Jeden czarodziej jedna tajemnica
Niedaleko rzeki, gdzieś na końcu świata,
stoi dla psa buda, motyl nad nią lata,
Stoi na poboczu, dom z cegły i drewna,
do tej tajemnicy, droga jest już pewna.
Odkrył ją czarodziej, kiedyś mi nieznany,
że nasz piękny świat, jest zaczarowany.
Pokazał jak kochać i szanować ludzi,
i tłumacząc życie, radość we mnie wzbudził.
On jeden z nielicznych, różdżki nie posiada,
bo czaruje słowem, kiedy mnie zagada.
Zawsze znajdzie kłopot, ten do rozwikłania,
czerpiąc satysfakcje, z ludziom pomagania,
Kiedy masz dylemat, chętnie ci pomoże,
znajdzie na to sposób kiedy znaleźć może.

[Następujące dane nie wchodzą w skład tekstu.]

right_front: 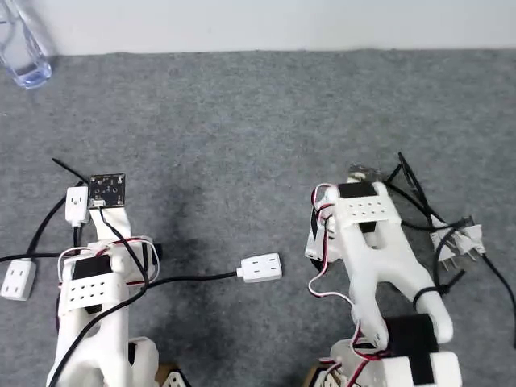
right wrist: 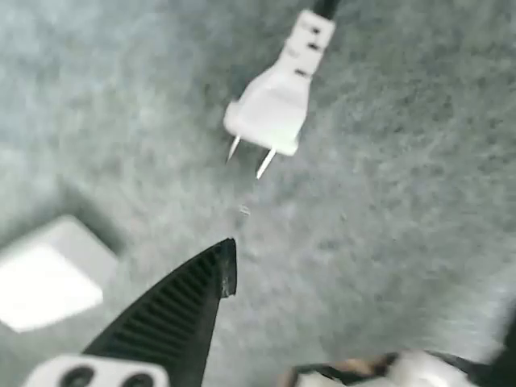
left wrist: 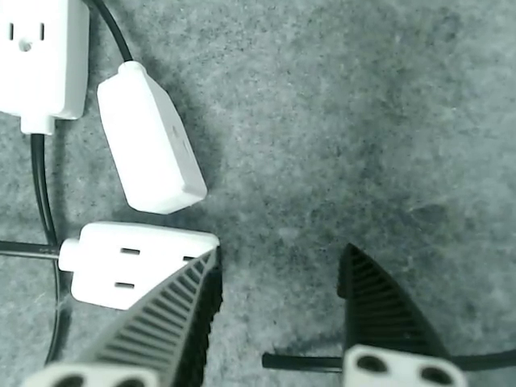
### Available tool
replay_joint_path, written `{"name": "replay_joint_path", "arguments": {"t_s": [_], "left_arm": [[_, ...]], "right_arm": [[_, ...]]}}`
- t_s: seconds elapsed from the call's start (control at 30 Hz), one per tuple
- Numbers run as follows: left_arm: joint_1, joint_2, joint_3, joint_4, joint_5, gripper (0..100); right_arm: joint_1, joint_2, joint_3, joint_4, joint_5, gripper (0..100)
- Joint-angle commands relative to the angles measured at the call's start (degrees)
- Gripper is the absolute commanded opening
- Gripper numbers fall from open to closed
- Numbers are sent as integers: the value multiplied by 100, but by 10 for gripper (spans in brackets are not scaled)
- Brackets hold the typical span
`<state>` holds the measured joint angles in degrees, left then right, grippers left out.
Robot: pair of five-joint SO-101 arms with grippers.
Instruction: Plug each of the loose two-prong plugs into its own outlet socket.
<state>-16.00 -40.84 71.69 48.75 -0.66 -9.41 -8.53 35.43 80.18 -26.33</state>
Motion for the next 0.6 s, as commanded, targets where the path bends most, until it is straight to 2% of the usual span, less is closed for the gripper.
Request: {"name": "replay_joint_path", "arguments": {"t_s": [0.0, 0.17, 0.27, 0.37, 0.47, 0.57], "left_arm": [[35, -79, -22, -158, 53, 226], [35, -79, -22, -158, 53, 226], [35, -79, -22, -158, 53, 226], [35, -79, -22, -158, 53, 226], [35, -79, -22, -158, 53, 226], [35, -79, -22, -158, 53, 226]], "right_arm": [[171, -171, -651, 963, 1495, 921], [936, -154, -1530, 2193, 4290, 917], [1402, -127, -1741, 2273, 5160, 916], [1701, -31, -1776, 2229, 6400, 916], [1886, 163, -1785, 2264, 7165, 915], [2141, 514, -1811, 2255, 8721, 915]]}}
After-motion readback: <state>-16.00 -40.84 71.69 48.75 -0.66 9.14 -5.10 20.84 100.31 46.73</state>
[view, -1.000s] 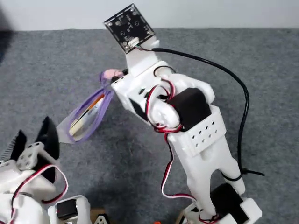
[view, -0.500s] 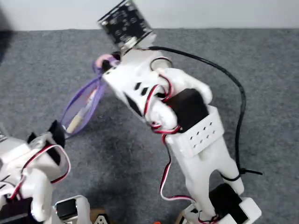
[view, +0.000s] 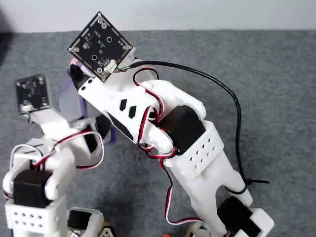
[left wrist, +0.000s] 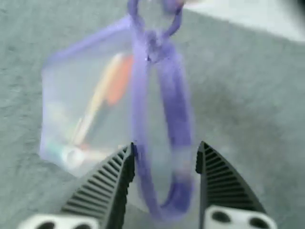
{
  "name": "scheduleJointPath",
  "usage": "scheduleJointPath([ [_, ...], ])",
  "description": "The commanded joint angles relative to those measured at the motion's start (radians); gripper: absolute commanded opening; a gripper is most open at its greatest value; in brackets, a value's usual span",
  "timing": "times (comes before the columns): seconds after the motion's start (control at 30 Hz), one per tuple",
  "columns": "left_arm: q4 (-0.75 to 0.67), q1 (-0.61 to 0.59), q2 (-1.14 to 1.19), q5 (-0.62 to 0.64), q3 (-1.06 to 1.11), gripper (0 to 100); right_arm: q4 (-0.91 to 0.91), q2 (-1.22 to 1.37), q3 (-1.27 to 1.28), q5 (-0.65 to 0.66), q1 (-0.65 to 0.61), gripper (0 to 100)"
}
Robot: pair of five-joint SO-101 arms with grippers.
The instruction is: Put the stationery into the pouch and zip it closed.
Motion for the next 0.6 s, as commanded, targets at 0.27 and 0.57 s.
scheduleJointPath([
  [0.27,-0.021,0.009,0.000,0.041,-0.232,21,-0.077,-0.090,-0.021,-0.060,0.143,0.8],
  [0.57,0.005,-0.146,0.000,0.038,-0.372,21,-0.047,-0.139,-0.035,-0.057,0.217,0.8],
])
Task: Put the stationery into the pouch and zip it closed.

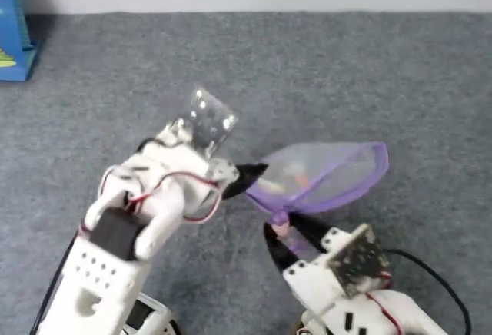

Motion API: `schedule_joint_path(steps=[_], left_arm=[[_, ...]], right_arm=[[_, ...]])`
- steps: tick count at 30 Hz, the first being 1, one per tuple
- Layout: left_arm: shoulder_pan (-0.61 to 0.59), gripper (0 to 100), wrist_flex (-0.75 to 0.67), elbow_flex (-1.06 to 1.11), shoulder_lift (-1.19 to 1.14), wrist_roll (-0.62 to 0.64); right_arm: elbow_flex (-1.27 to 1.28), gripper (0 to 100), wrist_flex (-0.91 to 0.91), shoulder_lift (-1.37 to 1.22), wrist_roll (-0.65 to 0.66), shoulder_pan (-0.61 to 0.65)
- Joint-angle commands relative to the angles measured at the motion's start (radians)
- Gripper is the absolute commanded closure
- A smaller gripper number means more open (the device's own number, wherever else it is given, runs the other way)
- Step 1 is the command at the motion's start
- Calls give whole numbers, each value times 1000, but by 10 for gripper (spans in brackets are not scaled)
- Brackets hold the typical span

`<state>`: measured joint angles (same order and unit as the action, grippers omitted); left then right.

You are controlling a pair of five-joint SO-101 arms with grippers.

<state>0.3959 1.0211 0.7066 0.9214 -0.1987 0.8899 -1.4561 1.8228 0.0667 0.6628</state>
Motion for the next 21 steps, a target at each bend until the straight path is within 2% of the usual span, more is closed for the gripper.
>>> schedule_joint_path(steps=[1,7,15,21], left_arm=[[-3,652,92,-10,138,-84],[2,652,167,90,319,-183],[157,652,256,137,348,-184],[221,652,290,119,342,-176]], right_arm=[[-130,991,-79,-7,12,-13],[-176,991,-114,-7,14,-16],[-178,991,-88,-59,6,-18],[-180,991,-74,-68,5,-18]])
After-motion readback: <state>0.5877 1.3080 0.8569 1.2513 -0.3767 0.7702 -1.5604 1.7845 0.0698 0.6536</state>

Ma pomysłów wiele, no i wiele pracy,
przyniesie ci szczęście na swej złotej tacy.
Jeden to czarodziej, jedna tajemnica,
a w tym moim świecie zając sobie kica.
Świat złożyłam sama, lecz z jego pomocą,
mój wielki czarodziej, przyjdzie nawet nocą.